The Lotus Lantern Festival: Cultural Experience Day
If I was forced to choose one day of the Lotus Lantern Festival to go to, it’d be tough. Saturday’s parade is my favorite event to see, but Sunday offers many opportunities to get hands on experience making traditional Korean Buddhist crafts and there is time to talk with monks as well. From noon until 7PM the street in front of Jogyesa Temple is blocked off and 100 booths, a stage and performance areas are set up for people to enjoy.
Some of the crafts are free to experience and some cost a small fee, maximum around W5,000 ($5). One can make a lotus lantern, Buddhist prayer bead bracelets, paint mugs, make clay bowls and plates and a traditional Korean doll among other things. There are Buddhists from Tibet, Nepal, Sri Lanka, Thailand, Japan, Taiwan and Cambodia with tents to share their ceremonies and have discussions and meditations. There are food tents with bibimbap, rice cake, noodles with black bean sauce and tea. There are performers along the road singing, dancing and performing mock traditional ceremonies. This year, our group of volunteers even had a flash mob! It’s fun for adults, children and families to be sure.

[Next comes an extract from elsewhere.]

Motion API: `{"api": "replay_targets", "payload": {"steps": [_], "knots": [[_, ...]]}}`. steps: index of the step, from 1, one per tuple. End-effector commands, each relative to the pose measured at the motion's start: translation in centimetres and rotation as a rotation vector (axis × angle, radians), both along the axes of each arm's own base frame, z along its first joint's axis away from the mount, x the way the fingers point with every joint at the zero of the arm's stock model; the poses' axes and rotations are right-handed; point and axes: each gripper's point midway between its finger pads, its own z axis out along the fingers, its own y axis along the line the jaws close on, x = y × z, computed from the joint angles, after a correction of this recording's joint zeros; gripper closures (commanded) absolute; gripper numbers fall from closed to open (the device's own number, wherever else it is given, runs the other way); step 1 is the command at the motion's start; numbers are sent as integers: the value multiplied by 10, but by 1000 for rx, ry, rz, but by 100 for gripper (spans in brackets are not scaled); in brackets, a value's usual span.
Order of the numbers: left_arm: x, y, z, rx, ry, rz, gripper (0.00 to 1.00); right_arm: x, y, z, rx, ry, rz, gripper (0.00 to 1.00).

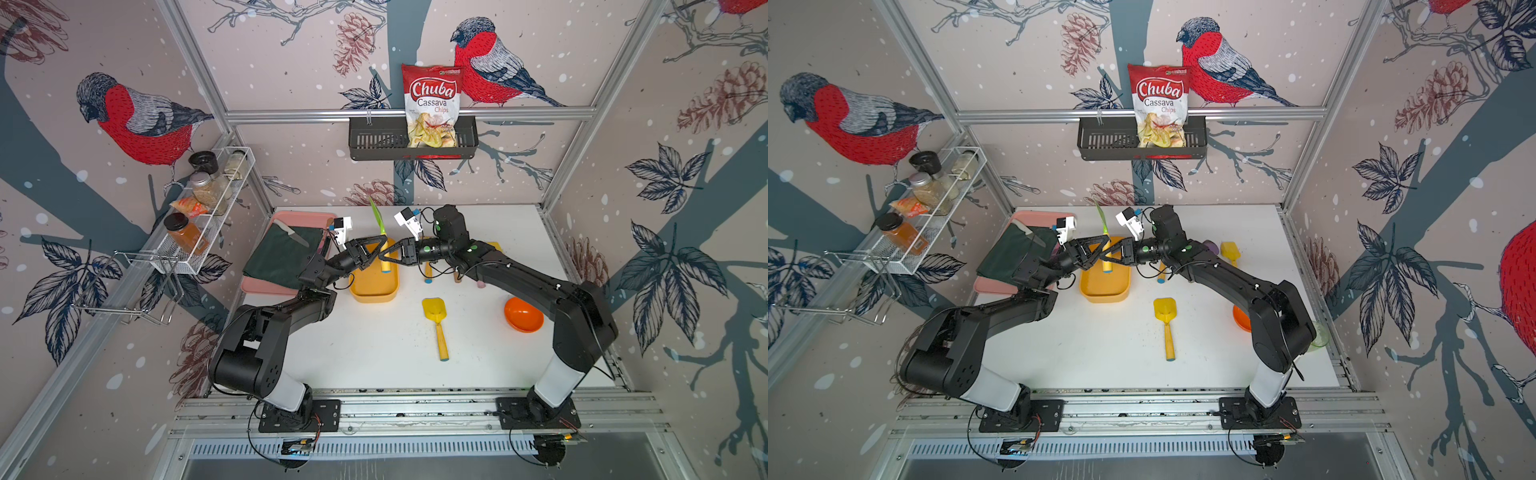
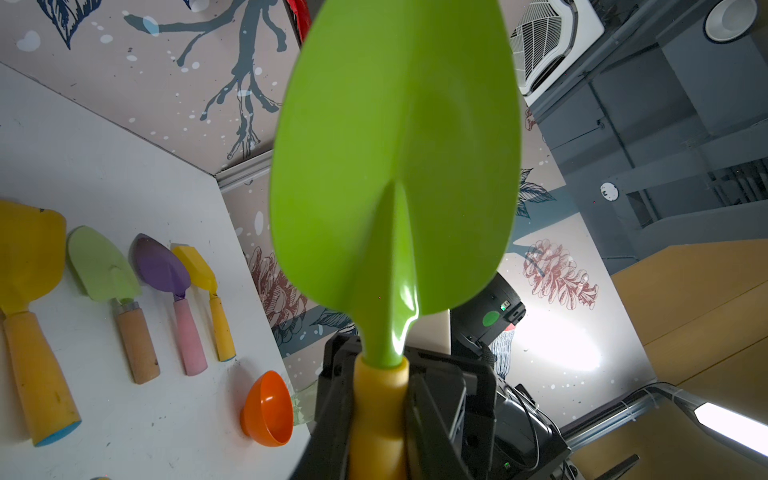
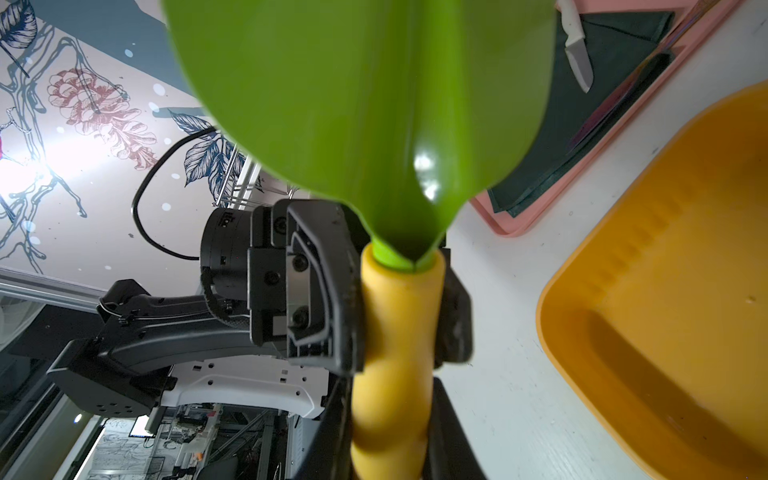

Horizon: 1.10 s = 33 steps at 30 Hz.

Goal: Take the shovel out of the storage box
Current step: Pick up the shovel from the storage box, then place the shovel at the center of the board.

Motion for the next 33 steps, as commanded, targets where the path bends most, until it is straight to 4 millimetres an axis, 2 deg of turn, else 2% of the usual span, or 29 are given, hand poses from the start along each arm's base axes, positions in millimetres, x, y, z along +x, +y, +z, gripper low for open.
{"api": "replay_targets", "payload": {"steps": [1,3,5,7,8,10,13,16,18,21,24,27,33], "knots": [[-7,-2,8,-12,-39,-25,88,1,1,-3,1,-40,5,87],[-6,-1,7,-10,-38,-22,75,1,0,-4,-2,-43,1,89],[-6,-2,5,-6,-32,-24,56,2,-3,-3,-7,-49,-9,92],[-5,-2,1,0,-23,-22,24,3,-8,-3,-22,-56,-28,92],[-5,-1,-1,1,-16,-18,1,4,-12,-4,-41,-60,-46,92],[-4,1,-7,10,9,-5,1,8,-25,-17,-129,-41,-111,92],[-1,3,-18,71,43,14,1,4,-60,-35,-289,-17,-227,92],[5,6,-40,209,113,65,1,-8,-103,-56,-453,-11,-349,93],[12,14,-58,368,153,138,1,-18,-139,-78,-618,-2,-442,93],[16,33,-69,577,154,239,1,-37,-190,-107,-872,-6,-543,93],[15,45,-75,689,156,287,1,-56,-234,-137,-1058,22,-603,93],[14,53,-81,745,161,311,1,-71,-261,-164,-1165,56,-618,93],[12,54,-86,779,167,301,1,-89,-267,-199,-1226,126,-558,93]]}}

For those that only want to come out for one day, the good thing about Sunday is that there is also a parade, though it is much smaller in comparison to Saturday’s, but that’s could be a key selling point to people that don’t like the crowds. The largest floats aren’t in the line-up and not as many groups attend, but it’s still beautiful.
The mini-parade starts from Jogyesa Temple, goes down the main Insa-dong drag and then goes one block on Jongno Street to circle back to Jogyesa. This year I pushed one of the floats during this parade and it was pretty awesome. Only one lane of traffic is closed off on Jongno Street, which means that cars and buses are still making their way through the area and as the roads aren’t blocked off we had to periodically stop to allow pedestrians to cross at the crosswalks and walk between our floats. It was rather humorous.
All of the bystanders on the main road and in their cars seemed to be unaware any of this was going to happen on Sunday and were hanging out of windows waving to us as they excitedly and suddenly had a front row seat to the action.
The floats aren’t nearly as heavy as I’d expected, but still not easy to maneuver and the street through Insa-dong is really not that wide, so it took a little trial and error, but it was great fun.
The parade culminates at the stage that was set up on the street in front of Jogyesa and all of the participants and viewers partake in the Final Celebration, or Yeondeungnori.
There are dance performances by select groups and it ends as the parade ended on Saturday, with a dance party for all. There aren’t nearly as many people, and there aren’t flower petals falling from the sky, but in it’s more intimate setting, it could be considered even more enjoyable than Saturday’s huge affair.